Autre substance dangereuse mais (ré)autorisée : le métobromuron, une molécule qui sert au désherbage. Là, le Proman, commercialisé par Belchim Crop Protection, a reçu une dérogation pour désherber mâches et artichauts du 8 septembre 2016 au 5 janvier 2017. Pourtant, ce produit avait été retiré définitivement le 22 juin 2015, en raison des risques, classé R48/22 (nocif : risque d’effets graves pour la santé en cas d’exposition prolongée par ingestion) et R50/53 (très toxique pour les organismes aquatiques, peut entraîner des effets néfastes à long terme pour l’environnement aquatique).

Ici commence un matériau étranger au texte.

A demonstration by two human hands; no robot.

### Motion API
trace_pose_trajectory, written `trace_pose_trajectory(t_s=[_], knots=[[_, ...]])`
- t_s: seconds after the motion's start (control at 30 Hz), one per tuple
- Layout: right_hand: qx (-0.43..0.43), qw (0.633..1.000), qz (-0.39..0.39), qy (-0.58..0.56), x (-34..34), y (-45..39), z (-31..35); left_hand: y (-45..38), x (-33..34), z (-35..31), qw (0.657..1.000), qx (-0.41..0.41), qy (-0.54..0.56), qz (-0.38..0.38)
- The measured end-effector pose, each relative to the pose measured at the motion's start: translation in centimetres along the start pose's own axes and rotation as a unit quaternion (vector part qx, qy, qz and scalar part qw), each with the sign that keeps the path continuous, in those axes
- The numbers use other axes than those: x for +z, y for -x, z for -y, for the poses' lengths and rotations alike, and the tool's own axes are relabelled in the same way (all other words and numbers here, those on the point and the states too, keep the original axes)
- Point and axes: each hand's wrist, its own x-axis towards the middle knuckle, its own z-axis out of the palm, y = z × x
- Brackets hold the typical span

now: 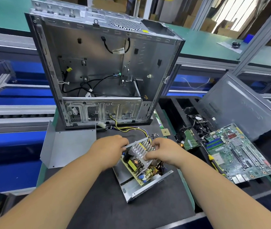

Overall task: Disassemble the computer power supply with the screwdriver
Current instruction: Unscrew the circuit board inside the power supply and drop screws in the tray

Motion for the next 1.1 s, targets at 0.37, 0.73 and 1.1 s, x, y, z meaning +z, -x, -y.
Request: trace_pose_trajectory(t_s=[0.37, 0.73, 1.1], knots=[[-0.053, 0.999, 0.002, -0.009, 0.2, 0.3, -1.9, 0.8, -0.2, -2.9, 0.993, -0.103, -0.014, -0.052], [-0.064, 0.997, 0.015, 0.034, 0.5, 0.4, -0.8, 4.6, 1.1, -7.6, 0.917, -0.39, 0.081, 0.005], [-0.099, 0.99, 0.08, -0.063, -1.5, -0.3, -4.1, 4.3, 2.2, -11.2, 0.723, -0.482, 0.49, -0.067]])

La téfluthrine a reçu également une autorisation du 22 juillet au 18 novembre 2016, pour éliminer des mouches pour les cultures de navets et de radis. Commercialisé sous le nom de Force 1,5G, fabriqué par la firme suisse Syngenta, ce produit n’est pas sans danger : nocif par inhalation (R20), il peut entraîner une sensibilisation par contact avec la peau (R43).

Pour l’Exirel commercialisé par Dupont, un insecticide qui élimine les insectes dans les cerisiers, les pruniers et les groseilliers, la dérogation de cette substance néfaste a été accordée pour lutter contre les mouches asiatiques. Outre les effets ravageurs sur les abeilles, ce produit provoque une irritation cutanée, peut provoquer une allergie cutanée, est très toxique pour les organismes aquatiques et entraîne des effets néfastes à long terme.

Pour comprendre pourquoi ces molécules ont obtenu des dérogations, et pourquoi il y a eu autant d’exceptions, nous avons essayé d’obtenir une réponse du cabinet de Stéphane Le Foll. Malgré nos demandes répétées, le cabinet du ministre ne nous a pas répondu.